__Work instructions__
Please repeat exactly the lines below from the one containing "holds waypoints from" down to the one containing "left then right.", both included, and nothing else.

[Stored entries]
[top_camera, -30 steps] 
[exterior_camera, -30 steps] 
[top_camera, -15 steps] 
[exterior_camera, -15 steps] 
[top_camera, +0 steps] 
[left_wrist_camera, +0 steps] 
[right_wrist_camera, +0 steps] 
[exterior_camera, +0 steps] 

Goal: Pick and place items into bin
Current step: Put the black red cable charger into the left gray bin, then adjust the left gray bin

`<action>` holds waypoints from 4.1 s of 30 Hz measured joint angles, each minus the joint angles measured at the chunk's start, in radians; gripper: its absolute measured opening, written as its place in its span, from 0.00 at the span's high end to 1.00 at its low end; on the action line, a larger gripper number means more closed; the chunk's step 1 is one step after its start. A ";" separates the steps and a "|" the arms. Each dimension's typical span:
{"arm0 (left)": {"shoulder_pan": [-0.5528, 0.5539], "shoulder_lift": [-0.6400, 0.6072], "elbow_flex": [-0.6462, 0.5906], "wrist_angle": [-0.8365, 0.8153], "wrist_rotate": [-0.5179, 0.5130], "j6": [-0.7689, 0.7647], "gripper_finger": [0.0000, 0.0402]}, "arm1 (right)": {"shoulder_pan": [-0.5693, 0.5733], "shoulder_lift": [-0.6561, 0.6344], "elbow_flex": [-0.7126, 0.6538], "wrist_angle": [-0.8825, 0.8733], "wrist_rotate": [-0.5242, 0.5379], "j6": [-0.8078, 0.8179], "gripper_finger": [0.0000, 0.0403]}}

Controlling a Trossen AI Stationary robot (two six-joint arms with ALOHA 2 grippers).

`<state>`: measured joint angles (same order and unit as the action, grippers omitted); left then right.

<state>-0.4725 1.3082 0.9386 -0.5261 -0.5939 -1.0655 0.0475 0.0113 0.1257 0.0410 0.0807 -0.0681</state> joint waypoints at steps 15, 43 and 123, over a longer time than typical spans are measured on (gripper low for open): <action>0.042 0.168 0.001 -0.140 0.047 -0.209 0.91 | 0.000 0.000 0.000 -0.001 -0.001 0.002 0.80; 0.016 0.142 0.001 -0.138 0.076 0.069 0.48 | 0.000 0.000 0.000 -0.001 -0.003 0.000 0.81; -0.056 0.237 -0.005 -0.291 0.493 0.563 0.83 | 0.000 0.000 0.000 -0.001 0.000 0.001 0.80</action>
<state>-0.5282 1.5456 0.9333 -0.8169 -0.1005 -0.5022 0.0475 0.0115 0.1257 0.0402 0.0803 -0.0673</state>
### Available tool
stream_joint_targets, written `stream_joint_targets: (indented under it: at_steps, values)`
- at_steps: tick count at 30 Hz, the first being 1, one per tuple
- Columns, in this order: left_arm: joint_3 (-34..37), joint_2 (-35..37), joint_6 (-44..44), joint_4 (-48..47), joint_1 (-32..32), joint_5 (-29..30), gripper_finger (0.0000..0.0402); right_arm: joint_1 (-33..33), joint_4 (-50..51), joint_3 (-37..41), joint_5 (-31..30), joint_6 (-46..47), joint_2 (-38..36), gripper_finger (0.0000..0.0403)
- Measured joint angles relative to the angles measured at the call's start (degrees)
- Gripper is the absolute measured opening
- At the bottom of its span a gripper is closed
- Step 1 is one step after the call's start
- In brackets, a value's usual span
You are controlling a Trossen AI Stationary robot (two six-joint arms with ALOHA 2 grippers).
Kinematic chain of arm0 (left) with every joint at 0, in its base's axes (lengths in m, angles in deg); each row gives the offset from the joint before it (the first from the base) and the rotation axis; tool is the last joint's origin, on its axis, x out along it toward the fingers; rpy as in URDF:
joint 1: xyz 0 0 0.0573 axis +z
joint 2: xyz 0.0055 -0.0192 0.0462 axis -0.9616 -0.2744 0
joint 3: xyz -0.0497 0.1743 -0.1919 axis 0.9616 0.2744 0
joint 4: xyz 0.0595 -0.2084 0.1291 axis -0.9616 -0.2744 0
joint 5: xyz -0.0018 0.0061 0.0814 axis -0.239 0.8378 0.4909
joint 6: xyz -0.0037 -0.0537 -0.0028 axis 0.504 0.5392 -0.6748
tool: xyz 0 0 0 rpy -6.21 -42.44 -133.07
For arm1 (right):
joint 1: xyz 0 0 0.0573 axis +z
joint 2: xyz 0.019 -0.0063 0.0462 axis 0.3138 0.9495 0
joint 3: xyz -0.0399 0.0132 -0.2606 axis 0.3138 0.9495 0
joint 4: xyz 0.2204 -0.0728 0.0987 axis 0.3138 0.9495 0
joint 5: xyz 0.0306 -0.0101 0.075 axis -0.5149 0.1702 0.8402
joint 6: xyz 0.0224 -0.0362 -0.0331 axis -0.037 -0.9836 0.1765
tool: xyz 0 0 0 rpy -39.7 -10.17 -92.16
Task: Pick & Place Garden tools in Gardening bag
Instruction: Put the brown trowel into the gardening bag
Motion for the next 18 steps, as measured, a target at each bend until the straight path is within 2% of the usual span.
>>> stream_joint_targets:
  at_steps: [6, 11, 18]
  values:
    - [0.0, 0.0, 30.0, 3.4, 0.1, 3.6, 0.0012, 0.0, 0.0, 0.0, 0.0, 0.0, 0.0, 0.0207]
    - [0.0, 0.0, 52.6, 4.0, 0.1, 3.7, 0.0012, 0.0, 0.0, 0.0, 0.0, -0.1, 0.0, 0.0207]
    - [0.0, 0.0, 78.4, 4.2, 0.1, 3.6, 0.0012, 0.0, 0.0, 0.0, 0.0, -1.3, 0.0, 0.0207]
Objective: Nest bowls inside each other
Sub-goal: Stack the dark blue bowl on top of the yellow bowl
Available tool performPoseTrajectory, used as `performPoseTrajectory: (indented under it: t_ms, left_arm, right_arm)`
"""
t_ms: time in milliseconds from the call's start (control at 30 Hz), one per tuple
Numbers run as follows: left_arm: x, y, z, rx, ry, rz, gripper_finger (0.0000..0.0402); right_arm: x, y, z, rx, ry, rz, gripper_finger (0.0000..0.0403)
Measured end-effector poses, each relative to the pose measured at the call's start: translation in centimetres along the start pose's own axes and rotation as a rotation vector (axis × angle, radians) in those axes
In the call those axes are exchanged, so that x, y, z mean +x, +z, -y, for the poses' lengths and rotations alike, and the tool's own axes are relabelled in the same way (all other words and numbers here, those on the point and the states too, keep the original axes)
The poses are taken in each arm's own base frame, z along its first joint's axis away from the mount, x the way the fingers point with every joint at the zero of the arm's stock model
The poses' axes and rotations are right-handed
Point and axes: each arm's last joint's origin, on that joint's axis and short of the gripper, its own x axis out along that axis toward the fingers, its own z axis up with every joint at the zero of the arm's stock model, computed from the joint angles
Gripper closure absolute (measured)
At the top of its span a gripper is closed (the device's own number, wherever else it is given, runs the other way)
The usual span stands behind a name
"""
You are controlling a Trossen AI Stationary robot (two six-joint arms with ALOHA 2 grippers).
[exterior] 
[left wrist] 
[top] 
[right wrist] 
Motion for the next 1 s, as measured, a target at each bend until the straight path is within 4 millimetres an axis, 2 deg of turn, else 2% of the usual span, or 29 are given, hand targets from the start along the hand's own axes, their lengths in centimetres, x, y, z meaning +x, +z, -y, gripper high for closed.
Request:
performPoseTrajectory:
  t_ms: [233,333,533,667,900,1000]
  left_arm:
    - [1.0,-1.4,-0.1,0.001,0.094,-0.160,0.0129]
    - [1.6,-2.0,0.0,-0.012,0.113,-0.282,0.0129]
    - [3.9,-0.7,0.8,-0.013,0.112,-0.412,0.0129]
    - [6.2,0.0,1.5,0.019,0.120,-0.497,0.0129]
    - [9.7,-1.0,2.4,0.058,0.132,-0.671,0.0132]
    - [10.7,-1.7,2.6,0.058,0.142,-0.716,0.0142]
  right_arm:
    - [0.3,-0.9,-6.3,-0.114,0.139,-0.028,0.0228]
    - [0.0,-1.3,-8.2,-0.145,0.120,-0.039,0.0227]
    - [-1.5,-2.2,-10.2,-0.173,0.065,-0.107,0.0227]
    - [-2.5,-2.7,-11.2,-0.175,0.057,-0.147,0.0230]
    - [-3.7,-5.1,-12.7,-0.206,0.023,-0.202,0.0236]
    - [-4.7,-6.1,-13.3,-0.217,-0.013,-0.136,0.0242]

__Exercise response__
`<action>` holds waypoints from 4.1 s of 30 Hz measured joint angles, each minus the joint angles measured at the chunk's start, in radians; gripper: its absolute measured opening, written as its place in its span, from 0.00 at the span's high end to 1.00 at its low end; on the action line, a larger gripper number means more closed; the chunk's step 1 is one step after its start. A ";" separates the steps and a "|" the arms. Each dimension's typical span:
{"arm0 (left)": {"shoulder_pan": [-0.5528, 0.5539], "shoulder_lift": [-0.6400, 0.6072], "elbow_flex": [-0.6462, 0.5906], "wrist_angle": [-0.8365, 0.8153], "wrist_rotate": [-0.5179, 0.5130], "j6": [-0.7689, 0.7647], "gripper_finger": [0.0000, 0.0402]}, "arm1 (right)": {"shoulder_pan": [-0.5693, 0.5733], "shoulder_lift": [-0.6561, 0.6344], "elbow_flex": [-0.7126, 0.6538], "wrist_angle": [-0.8825, 0.8733], "wrist_rotate": [-0.5242, 0.5379], "j6": [-0.8078, 0.8179], "gripper_finger": [0.0000, 0.0403]}}

Controlling a Trossen AI Stationary robot (two six-joint arms with ALOHA 2 grippers).

`<state>`: measured joint angles (same order and unit as the action, grippers omitted); left then right.

What came before is the complete response.